Welcome to Swap.Htmx
Swap.Htmx is an opinionated way to build interactive ASP.NET Core apps while keeping the web simple: controllers return HTML, HTMX swaps it in, and the server coordinates UI updates.
If you’ve ever felt like you had to pick between:
- “plain MVC” (simple, but harder to keep rich UIs consistent), or
- a full SPA (powerful, but adds build tools + client state + duplicated logic),
Swap.Htmx sits in the middle: server-driven UI with first-class ergonomics for partial updates.
What is Swap.Htmx?
Swap.Htmx is an open-source .NET library for building server-driven web apps using server-rendered HTML. It pairs naturally with HTMX (https://htmx.org) to bring interactivity to your pages without adopting a JavaScript framework.
At a high level:
- You return HTML from controllers (full pages or partials).
- HTMX handles the browser-side swapping.
- Swap.Htmx helps you coordinate multi-part UI updates, UI events, and server-side UI state.

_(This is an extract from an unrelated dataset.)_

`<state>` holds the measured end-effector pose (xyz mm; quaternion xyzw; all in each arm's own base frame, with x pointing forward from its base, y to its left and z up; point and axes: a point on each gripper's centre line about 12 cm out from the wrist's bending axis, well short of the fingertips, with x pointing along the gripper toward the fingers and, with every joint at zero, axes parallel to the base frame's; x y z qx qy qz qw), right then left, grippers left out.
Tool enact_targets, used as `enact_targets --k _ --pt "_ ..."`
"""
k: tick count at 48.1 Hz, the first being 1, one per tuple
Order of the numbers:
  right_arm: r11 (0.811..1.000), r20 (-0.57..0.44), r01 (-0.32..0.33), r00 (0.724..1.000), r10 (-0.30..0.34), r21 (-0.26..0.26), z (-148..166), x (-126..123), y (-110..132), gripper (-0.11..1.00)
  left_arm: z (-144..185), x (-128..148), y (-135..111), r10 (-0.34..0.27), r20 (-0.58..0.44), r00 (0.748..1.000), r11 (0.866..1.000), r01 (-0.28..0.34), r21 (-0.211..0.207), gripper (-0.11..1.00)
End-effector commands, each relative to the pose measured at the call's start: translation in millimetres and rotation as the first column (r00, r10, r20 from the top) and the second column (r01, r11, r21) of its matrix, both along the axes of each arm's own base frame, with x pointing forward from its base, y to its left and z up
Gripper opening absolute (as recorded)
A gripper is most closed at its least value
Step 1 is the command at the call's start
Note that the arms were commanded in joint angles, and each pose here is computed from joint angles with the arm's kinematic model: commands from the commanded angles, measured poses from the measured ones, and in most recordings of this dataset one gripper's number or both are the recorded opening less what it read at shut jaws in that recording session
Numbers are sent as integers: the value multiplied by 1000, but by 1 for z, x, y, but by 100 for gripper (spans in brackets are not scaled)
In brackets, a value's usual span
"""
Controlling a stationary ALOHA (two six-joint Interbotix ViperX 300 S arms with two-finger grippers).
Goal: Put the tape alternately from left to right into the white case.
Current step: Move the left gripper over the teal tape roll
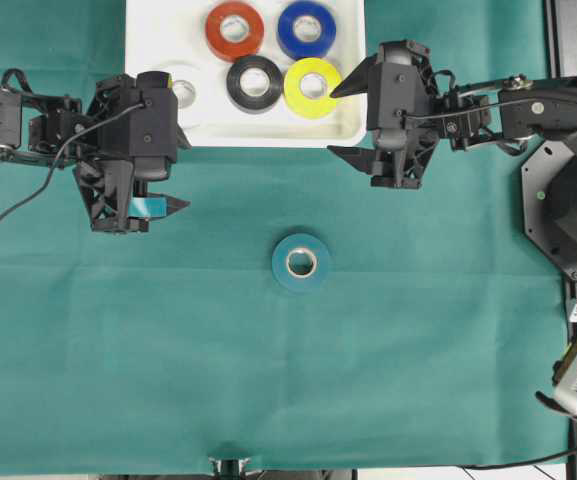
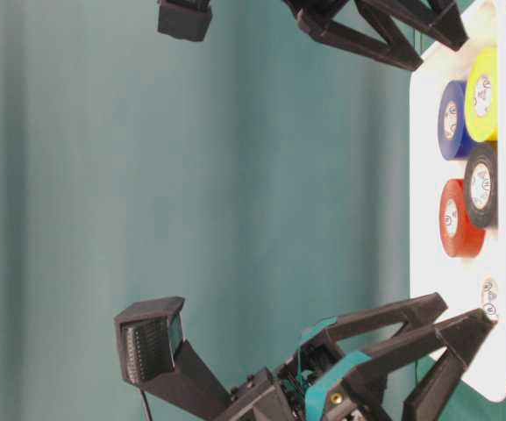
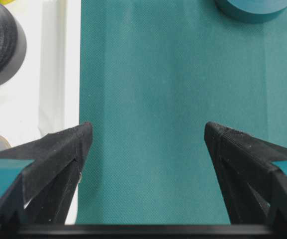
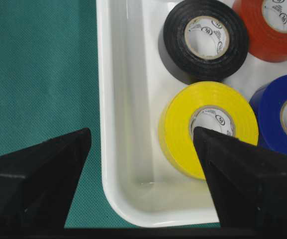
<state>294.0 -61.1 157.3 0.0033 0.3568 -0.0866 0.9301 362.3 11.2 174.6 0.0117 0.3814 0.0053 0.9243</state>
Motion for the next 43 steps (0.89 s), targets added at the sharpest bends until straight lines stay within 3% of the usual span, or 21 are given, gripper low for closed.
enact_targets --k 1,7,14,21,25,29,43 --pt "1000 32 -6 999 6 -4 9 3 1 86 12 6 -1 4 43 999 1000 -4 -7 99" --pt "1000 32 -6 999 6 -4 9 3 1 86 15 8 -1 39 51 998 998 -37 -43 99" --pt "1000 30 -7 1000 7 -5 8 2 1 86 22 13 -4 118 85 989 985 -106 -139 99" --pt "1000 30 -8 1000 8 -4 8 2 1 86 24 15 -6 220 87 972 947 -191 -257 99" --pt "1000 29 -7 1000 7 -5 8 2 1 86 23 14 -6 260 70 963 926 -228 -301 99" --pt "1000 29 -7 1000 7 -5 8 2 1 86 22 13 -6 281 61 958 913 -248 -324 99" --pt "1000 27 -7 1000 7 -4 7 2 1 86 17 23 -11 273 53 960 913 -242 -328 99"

The core idea: one action, multiple UI updates
In real apps, one user action often affects more than one piece of UI: a list, a counter, a toast message, a preview panel, etc.
Swap.Htmx makes it straightforward to respond to one request with multiple updates, without wiring up a client-side state store.
Here’s the mental model:
return SwapResponse()
.WithView("_ProductCard", product)
.AlsoUpdate("cart-count", "_CartCount", count)
.WithSuccessToast("Added to cart!")
.Build();
(That’s a conceptual example — the point is the shape of the response: multiple updates from one server action.)
What you get out of the box
A few highlights you’ll see throughout the docs:
SwapView(): return one result that works for both full navigations and HTMX requests.SwapResponse(): update multiple targets in a single response (including toasts and triggers).- Events / handlers: decouple “what happened” from “what parts of the UI need to update.”
SwapState: keep UI state (filters, pagination, wizards) on the server and persist it through hidden fields.- Type-safe helpers: source generators can reduce magic strings for views, element IDs, and event keys.
Who is this for?
Swap.Htmx is a great fit if you:
- build ASP.NET Core MVC/Razor apps,
- like server-rendered HTML,
- want rich interactivity without managing a lot of client-side state.
It’s not trying to replace every use of JavaScript. The goal is to remove the need for a full JavaScript framework for a large class of apps.